Читать «Поездка на острова. Повести и рассказы» онлайн - страница 395
Юрий Маркович Нагибин
До этого у Волынского оставалась надежда выкрутиться: неужели с него всерьез спросится за оплеушины бездарному виршеплету или посылку сочинения знаменитого флорентийца? Но когда Ушаков, как-то сыто позевывая, сказал: «Хрен с ним, с Тредиаковским, хрен с ним, с Макиавеллем, ты мне о заговоре своем расскажи», — кабинет-министр понял, что его песенка спета. И сразу потерял достоинство.
Он обретет его лишь на эшафоте.
В России всегда путали слово и дело. Люди говорили ничего не значащие слова, за которыми не стояло никаких злокозненных намерений, а их наказывали беспощадно, зверски. Мягких наказаний не ведали. Самыми легкими были сечение кнутом, вырывание ноздрей, ссылка в Сибирь. Так расправлялись с ворами, грабителями, браконьерами.
С болтунами обходились круче. Любое слово, сказанное против монаршей особы, тут же объявлялось заговором, за это сажали на кол, колесовали, четвертовали — с предварительным урезанием грешного языка. Более гуманных приговоров не ведали, лишь монаршья воля могла смягчить участь осужденного: кол заменить колесованием, колесование — четвертованием, а последнее — простым отсечением головы. Слова, которыми обменивался Волынский со своими друзьями, слова, которые он небрежно предавал бумаге («горазд был писать!»), слова, которые не перешли даже в подобие дела, были расценены как свершившееся злодеяние. Доброе сердце императрицы облегчило участь несчастных «словесников»: Еропкина и Хрущова просто обезглавили, Волынскому по урезании языка отрубили вывихнутую на дыбе руку, после чего палач отсек ему голову. Трупы казненных свезли в Самсоньевскую церковь и по отпевании бросили в общую могилу.
Так судьба Михаила Голицына еще раз перехлестнулась с историей. Но мученический исход Волынского нисколько не облегчил его собственных мук.

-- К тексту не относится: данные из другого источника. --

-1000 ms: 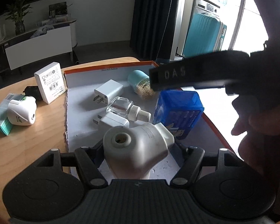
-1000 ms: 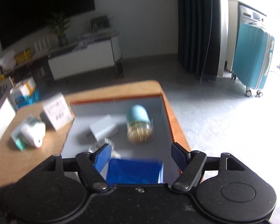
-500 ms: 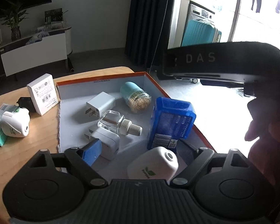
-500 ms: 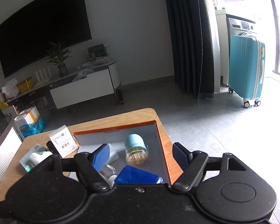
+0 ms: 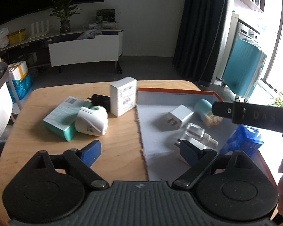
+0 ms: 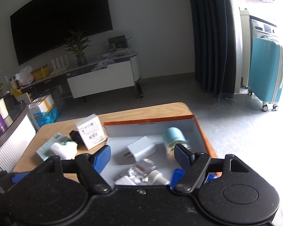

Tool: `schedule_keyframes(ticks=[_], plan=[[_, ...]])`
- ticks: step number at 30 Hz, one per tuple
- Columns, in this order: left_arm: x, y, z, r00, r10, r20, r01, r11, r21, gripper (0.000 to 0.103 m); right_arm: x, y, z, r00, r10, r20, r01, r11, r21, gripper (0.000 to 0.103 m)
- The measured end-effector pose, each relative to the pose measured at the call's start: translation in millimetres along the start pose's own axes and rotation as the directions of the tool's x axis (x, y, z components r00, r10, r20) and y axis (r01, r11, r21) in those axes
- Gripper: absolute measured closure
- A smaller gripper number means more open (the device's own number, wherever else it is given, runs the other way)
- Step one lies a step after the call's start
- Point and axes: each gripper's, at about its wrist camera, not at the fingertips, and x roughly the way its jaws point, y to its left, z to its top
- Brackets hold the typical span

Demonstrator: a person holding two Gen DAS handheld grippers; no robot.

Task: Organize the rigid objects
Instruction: 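Lower the blue box into the tray and open the right gripper while the left releases the plug adapter, then reach the left gripper to the teal-and-white medicine box and grasp it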

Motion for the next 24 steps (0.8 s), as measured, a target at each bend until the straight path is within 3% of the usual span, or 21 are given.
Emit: schedule_keyframes(ticks=[11, 24], plan=[[-7.4, 73.1, 8.0, 0.994, 0.108, -0.007, -0.108, 0.992, -0.062, 0.010, 29.1, 67.6, -10.7, 0.992, 0.099, -0.078, -0.103, 0.993, -0.052, 0.015], [38.5, 118.8, 17.7, 0.991, 0.125, -0.050, -0.127, 0.991, -0.034, 0.006, 40.8, 96.4, -15.7, 0.985, 0.134, -0.108, -0.145, 0.984, -0.100, 0.015]])
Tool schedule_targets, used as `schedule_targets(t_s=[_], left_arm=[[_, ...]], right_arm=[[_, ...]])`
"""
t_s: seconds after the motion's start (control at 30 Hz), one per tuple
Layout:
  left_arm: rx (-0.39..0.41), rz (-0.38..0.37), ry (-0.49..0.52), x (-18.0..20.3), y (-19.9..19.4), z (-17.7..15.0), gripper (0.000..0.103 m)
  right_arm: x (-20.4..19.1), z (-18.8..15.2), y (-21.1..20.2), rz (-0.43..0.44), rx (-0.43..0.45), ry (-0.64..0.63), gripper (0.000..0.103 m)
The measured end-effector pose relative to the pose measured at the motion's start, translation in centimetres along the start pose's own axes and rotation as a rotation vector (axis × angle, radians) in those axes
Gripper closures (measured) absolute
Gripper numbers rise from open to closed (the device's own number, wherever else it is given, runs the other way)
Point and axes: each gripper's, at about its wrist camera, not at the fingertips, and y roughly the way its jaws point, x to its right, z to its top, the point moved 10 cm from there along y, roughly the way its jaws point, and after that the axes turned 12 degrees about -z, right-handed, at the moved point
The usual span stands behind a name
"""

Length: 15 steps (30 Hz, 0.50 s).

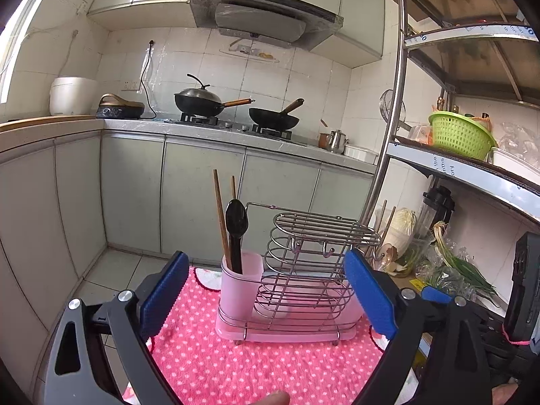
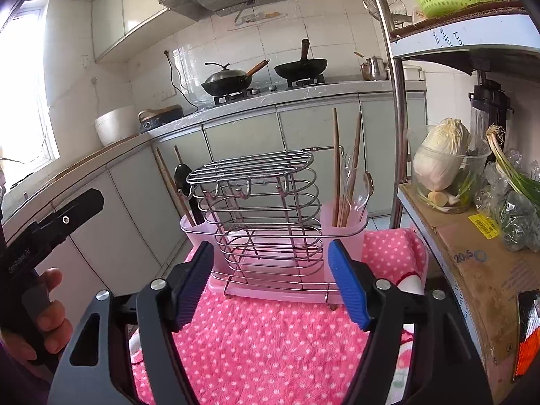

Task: Organize utensils

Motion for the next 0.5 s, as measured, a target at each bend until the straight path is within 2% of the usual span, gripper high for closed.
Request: schedule_targets(t_s=[0.17,0.5], left_arm=[[-0.028,0.005,0.000,0.1,-0.2,-1.4,0.011],[-0.085,0.028,0.013,0.5,0.2,-3.8,0.011]], right_arm=[[-0.8,-0.6,-0.3,-0.001,-0.007,-0.017,0.026],[-1.1,-1.5,-1.2,-0.038,0.014,-0.053,0.026]])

Анна Иоанновна умирала, но и это не внушало радужных надежд. Как-то еще распорядится шутами Анна Леопольдовна или, вернее, Бирон? Задумываясь над своей жизнью, Голицын не раз спрашивал себя, что легче: нести крест в идиотическом беспамятстве или в нынешнем все сознающем страхе? Теперь ему казалось, что раньше унижали не его, а кого-то, кто имел лишь внешнее сходство с ним, душа не чувствовала боли, затихла. Но душа его оттаяла в Ледяном доме, стала живой и мучающейся. И хоть теперь оскорбляли реже и не так зло, но было это во сто крат больнее, потому что он переживает но только за себя, но и за жену, а главное, за того, кто должен появиться на свет. Голицын не мог избавиться от чувства, что тычки и пинки отражаются на зреющем в утробе Авдотьи Ивановны младенце. Его воображению рисовалось, что крошечное новое существо явится в мир обезображенным, в кровоподтеках, синяках и даже не со смятой, как у него самого, а с переломанной душой. Авдотья Ивановна своим поступком с Волынским спасла не только его сердце, но и будущее дитя. Спасла раз — и он сумел ей помочь, но в других случаях она может оказаться бессильной. А что ждет их при жестоком и ненавидящем все русское Бироне? Голицын тосковал, но все-таки никогда бы не поменял нынешнюю тревогу на прежнее животное спокойствие. Ведь случались вечера, а то и целые дни вдвоем с Авдотьей Ивановной — императрица теперь редко кого допускала к себе, кроме врачей и Бирона, — эти часы и дни были такими счастливыми, что стоило вытерпеть даже адовы муки.